Europe’s financial turmoil has seen the Chinese government quietly pour tens of billions of US dollars into Japan’s stock market, analysts say, despite the two countries’ lingering historical animosity.
For years, the two Asian powerhouses have eyed each other suspiciously with frequent diplomatic spats flaring over territorial claims and longstanding disputes, largely stemming from Japan’s wartime record.
However, with economic ties improving and Europe in a debt crisis, an ever more practical Beijing is buying up shares of Japanese firms as it looks for safer places to park its mountainous foreign-exchange reserves, the world’s largest.
A fund known as OD05 Omnibus, widely viewed as linked to Beijing, was a major shareholder in 174 Japanese firms at the end of March, including names such as Toyota and Nikon, said a survey by the Nikkei Shimbun business daily.
The paper put the value of the fund’s Japan investments at a record ￥3.58 trillion (US$45 billion).
The survey showed the fund’s shareholdings have more than tripled since 2008, when the collapse of Lehman Brothers triggered an unprecedented shock to the global financial system.
The ownership of Omnibus, reportedly based in Australia, has never been publicly acknowledged.
However, dealers view it as being backed by China’s sovereign wealth fund, China Investment Corp (CIC, 中國投資公司), and charged with helping manage some of Beijing’s more than US$3 trillion foreign currency war chest.
“When Europe is in such financial turmoil, Beijing needs to diversify its investment destinations,” said Tsuyoshi Ueno, senior economist at NLI Research Institute in Tokyo.
“China has so much in foreign currency reserves and they need to invest it in blue-chip companies, Ueno added.”
CIC’s chairman has reportedly said the fund was scaling back its European equity and bond holdings, telling the Wall Street Journal this month that “there is a risk that the eurozone may fall apart and that risk is rising.”

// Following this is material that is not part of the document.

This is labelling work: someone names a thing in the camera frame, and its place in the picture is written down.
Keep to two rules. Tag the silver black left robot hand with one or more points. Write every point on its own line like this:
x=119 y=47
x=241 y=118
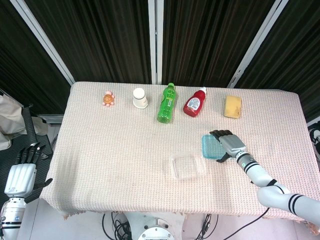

Japan’s economy has struggled for years, but it is increasingly seen as a port in the storm for investors, while Europe struggles to rein in its finances and questions swirl about a solid recovery in the US.
Omnibus’ portfolio includes a 1.9 percent stake in Toyota, a 2.2 percent holding in rival automaker Honda, a 1.9 percent share in camera giant Nikon and a 2.5 percent stake in construction machinery maker Komatsu, the Nikkei survey said.
Recent Bank of Japan data showed that China has become a major holder of Japanese government and corporate debt, outpacing the US and Britain.
In March, China, which is Japan’s largest trading partner, approved Tokyo buying its government bonds, a move that analysts said appeared to be the first time a major economy had bought debt directly from Beijing.
The Asian powers have also started direct trading between the Chinese yuan and the yen to ease cross-border business, including corporate acquisitions, which have often been completed using US dollars.
The agreement — the yen is the only major currency other than the greenback to trade directly against the yuan — comes as Beijing continues its long-term bid to turn the yuan into a global unit rivaling the US dollar.
A Chinese fund manager said Omnibus quietly invests in a cross section of corporate Japan, but deliberately keeps its stake well below majority ownership.
However, “there is nothing wrong with the Chinese investment and it is not bad news for Japanese companies,” said Yasuyoshi Masuda, an economics professor at Japan’s Toyo University.
Japan should be wary of Chinese government investment in firms with links to the military or secret technology, but otherwise “Japan’s stock market should welcome foreign capital investment,” he said.
“It’s not like the Chinese fund owns more than 50 percent of a major Japanese firm,” he added.